DATA TO EXAMINE:
........

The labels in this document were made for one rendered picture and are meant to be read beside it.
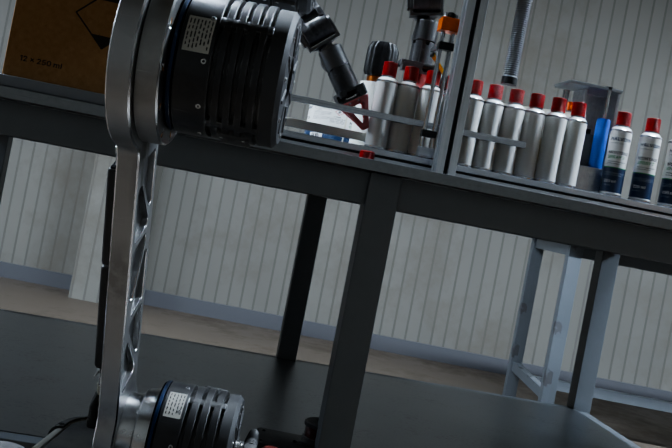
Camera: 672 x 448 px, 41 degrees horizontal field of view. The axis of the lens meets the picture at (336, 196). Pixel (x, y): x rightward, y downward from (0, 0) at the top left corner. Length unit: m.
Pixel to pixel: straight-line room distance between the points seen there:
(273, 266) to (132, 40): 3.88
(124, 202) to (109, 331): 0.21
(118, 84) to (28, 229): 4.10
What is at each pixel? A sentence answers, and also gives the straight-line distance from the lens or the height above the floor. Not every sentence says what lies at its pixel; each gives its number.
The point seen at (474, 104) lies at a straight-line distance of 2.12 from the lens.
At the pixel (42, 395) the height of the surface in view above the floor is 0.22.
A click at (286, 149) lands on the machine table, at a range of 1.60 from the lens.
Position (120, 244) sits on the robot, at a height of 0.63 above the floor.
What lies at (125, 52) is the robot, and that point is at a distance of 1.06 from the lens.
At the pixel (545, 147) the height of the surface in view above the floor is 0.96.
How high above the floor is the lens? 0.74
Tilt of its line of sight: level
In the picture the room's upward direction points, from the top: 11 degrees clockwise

........

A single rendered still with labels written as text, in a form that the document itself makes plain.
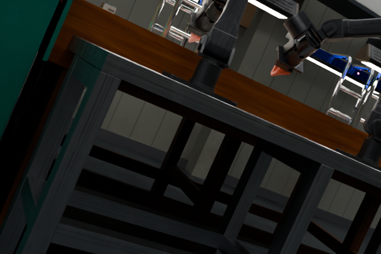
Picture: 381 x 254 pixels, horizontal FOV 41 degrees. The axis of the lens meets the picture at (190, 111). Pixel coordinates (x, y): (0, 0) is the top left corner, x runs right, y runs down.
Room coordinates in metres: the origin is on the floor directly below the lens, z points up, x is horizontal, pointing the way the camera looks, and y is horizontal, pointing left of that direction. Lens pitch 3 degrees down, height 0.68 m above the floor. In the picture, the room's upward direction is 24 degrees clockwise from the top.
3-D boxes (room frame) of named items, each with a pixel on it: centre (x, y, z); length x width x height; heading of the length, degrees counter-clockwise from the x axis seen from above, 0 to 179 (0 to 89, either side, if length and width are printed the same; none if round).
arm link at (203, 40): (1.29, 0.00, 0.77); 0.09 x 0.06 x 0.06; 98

........

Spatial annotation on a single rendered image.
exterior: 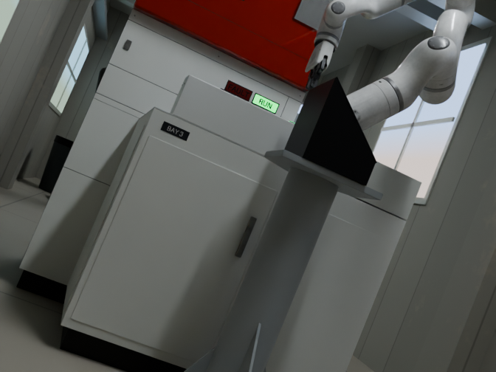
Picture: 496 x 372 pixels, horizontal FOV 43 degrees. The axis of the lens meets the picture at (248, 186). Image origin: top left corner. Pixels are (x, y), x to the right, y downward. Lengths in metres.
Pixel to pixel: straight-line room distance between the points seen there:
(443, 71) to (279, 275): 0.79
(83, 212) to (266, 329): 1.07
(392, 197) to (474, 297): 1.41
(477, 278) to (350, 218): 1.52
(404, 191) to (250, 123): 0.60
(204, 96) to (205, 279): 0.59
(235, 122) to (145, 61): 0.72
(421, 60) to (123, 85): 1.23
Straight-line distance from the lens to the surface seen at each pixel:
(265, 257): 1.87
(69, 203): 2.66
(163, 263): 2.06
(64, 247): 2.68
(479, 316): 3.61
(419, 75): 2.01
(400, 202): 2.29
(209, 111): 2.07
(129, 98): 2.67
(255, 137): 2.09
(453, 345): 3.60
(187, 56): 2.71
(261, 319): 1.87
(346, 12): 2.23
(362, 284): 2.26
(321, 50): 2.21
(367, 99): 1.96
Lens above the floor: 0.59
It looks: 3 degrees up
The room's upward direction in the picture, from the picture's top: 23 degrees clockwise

........

WHAT TO WORK ON: Only the lines above from the line with "What is at each" to the line with "In the picture the", those two lines included, should be reproduced exactly.

OUTPUT FOR THIS EXERCISE:
What is at each pixel? A sentence answers, and also gives the straight-line distance from the lens or the height above the floor. Not every sentence says what lies at its pixel; each gives its number.
The point seen at (474, 104) lies at a straight-line distance of 2.12 from the lens.
At the pixel (42, 395) the height of the surface in view above the floor is 0.22.
A click at (286, 149) lands on the machine table, at a range of 1.60 from the lens.
Position (120, 244) sits on the robot, at a height of 0.63 above the floor.
What lies at (125, 52) is the robot, and that point is at a distance of 1.06 from the lens.
At the pixel (545, 147) the height of the surface in view above the floor is 0.96.
How high above the floor is the lens? 0.74
Tilt of its line of sight: level
In the picture the room's upward direction points, from the top: 11 degrees clockwise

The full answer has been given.